私たちが向かって行った先で、私たちを受け入れてくれる人は、イエス様を受け入れ、そしてイエス様を遣わされた父なる神様をも受け入れることになる。これは大きな励ましだと思います。私たちの家族や隣人が、私たちのことを受け入れてくれたとき、また支えてくれたとき、そのことに関して、イエス様はそれを「ご自身にしてくれたこと」と言ってくださり、その隣人や家族を報いてくださるのです。イエス様はそうやって本当に多くの人に、私たちの家族や隣人に、ご自身の恵みを届けたいと願ってくださるのです。そういう思いをもって私たちを派遣してくださることは、たとえ迫害下にあっても、私たちにとってこれは大きな慰めと励ましになるのではないでしょうか。

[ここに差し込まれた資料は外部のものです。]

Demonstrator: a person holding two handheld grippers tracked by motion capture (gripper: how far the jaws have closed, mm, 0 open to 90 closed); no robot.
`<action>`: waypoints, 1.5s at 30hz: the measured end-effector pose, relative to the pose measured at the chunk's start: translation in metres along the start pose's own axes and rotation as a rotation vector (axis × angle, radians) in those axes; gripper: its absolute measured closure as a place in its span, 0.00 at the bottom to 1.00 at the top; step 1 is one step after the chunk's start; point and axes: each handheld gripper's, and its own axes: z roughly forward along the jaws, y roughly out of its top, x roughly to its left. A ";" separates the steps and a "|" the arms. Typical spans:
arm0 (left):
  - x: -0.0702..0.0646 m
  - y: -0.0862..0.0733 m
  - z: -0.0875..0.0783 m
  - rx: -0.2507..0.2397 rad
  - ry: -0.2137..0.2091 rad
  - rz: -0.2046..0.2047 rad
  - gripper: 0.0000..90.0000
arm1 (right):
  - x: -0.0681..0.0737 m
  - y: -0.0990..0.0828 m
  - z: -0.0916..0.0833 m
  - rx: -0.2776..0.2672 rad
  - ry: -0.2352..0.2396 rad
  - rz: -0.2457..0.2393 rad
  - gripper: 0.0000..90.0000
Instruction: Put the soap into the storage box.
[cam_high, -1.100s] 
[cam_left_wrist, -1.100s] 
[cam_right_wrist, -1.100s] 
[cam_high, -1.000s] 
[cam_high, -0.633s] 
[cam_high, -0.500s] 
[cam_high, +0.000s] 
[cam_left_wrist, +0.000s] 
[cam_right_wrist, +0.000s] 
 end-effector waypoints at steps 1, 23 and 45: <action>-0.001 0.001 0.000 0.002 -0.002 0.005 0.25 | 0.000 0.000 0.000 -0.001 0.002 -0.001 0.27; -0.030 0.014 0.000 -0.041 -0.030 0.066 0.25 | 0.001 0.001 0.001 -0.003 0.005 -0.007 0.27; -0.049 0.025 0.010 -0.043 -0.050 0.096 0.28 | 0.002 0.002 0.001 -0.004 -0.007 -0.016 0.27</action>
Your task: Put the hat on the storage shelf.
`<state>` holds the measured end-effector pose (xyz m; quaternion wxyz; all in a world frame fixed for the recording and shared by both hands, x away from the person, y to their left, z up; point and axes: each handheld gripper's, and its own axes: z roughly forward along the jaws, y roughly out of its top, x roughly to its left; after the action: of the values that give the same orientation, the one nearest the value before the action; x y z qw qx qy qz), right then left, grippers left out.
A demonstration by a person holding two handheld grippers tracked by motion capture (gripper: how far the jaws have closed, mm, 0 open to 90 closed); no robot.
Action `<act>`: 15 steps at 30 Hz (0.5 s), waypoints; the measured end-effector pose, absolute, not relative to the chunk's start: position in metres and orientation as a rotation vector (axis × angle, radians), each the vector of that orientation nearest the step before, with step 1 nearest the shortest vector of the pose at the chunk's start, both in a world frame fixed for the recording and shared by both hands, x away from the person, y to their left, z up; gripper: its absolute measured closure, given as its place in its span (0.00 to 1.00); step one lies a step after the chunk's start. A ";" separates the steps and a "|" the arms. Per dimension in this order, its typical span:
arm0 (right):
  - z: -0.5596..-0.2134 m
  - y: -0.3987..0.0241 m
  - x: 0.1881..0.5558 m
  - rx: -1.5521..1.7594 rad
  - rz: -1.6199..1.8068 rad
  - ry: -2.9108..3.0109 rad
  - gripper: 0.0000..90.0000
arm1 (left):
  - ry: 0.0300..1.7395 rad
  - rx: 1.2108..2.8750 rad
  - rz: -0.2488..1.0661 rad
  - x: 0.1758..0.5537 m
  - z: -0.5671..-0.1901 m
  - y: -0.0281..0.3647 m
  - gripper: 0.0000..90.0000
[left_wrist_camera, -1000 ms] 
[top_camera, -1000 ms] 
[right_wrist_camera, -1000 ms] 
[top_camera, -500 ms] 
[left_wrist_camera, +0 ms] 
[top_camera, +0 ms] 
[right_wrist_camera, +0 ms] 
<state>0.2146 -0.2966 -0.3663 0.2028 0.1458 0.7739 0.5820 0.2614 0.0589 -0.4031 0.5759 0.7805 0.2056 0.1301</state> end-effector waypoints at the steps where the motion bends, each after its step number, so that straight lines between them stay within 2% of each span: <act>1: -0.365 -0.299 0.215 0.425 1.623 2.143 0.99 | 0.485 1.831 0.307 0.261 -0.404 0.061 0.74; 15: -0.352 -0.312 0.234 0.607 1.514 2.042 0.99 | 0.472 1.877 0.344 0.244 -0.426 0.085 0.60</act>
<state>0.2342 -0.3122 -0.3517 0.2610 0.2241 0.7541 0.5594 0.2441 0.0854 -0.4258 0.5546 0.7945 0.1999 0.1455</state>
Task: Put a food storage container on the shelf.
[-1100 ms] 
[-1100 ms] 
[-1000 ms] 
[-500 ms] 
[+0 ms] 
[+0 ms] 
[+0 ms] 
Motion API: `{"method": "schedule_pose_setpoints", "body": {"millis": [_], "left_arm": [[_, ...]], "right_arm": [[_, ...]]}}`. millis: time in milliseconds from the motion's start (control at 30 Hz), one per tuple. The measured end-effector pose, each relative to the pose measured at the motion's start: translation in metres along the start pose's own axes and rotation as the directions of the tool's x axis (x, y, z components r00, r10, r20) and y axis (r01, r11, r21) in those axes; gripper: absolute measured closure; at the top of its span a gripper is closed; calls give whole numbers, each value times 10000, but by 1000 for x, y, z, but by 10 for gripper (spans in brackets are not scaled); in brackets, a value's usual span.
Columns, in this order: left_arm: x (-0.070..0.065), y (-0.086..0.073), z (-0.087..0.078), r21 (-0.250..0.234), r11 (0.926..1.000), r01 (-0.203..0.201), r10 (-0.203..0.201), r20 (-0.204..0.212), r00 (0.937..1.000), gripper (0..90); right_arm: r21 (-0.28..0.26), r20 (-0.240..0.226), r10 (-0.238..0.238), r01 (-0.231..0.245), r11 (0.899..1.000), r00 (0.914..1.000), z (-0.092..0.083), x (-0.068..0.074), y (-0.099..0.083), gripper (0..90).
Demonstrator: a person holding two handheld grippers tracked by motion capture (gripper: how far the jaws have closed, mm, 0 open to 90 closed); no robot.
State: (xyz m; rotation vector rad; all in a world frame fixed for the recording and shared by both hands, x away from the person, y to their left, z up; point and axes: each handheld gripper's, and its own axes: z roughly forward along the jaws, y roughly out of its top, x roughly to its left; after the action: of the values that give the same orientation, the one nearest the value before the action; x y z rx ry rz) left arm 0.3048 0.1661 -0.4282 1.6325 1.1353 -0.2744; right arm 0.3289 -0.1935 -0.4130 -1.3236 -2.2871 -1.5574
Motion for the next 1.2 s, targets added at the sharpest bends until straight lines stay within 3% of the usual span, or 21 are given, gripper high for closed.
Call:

今日の御言葉は、前回の御言葉と繋がっているのだと思います。前回は34節で「わたしが来たのは地上に平和をもたらすためだ、と思ってはならない。平和ではなく、剣をもたらすために来たのだ」と言われまして、特に隣人関係との「分裂」が語られたのでした。確かに、イエス様の剣は、神様との関係を抜きにした手軽にもたらされようとする平和、偽りの平和を切り裂いて分裂をもたらします。けれども、同時に分裂してそれで終わりではない、と教えられました。
その文脈に照らし合わせるならば、今日イエス様が語っておられることは、神様との関係に基づいた、私たちと隣人との関係性の再構築だと申し上げることができます。本当は、キリストの剣は、私たちや私たちの隣人の命を奪うためにもたらされるものではありません。私たちの命を滅びに定めている罪を断ち切るための剣です。神様の御言葉に本当に心開かれて、罪に定められた命が死んだときに、蘇りの新しい命が動き始めます。そのために私達の救い主イエス・キリストは、十字架を背負って死なれ、しかし死を克服して復活してくださったのです。
私たちが隣人のもとでキリストを証しすることは、単に聖書の教えを広めるというだけのことではなくて、隣人との絆を、真実の平和に基づいて回復していく営みです。そういう視野をもって私たちがこの世に派遣されていくなら、今日の御言葉は、ますます豊かに意味をもつのではないでしょうか。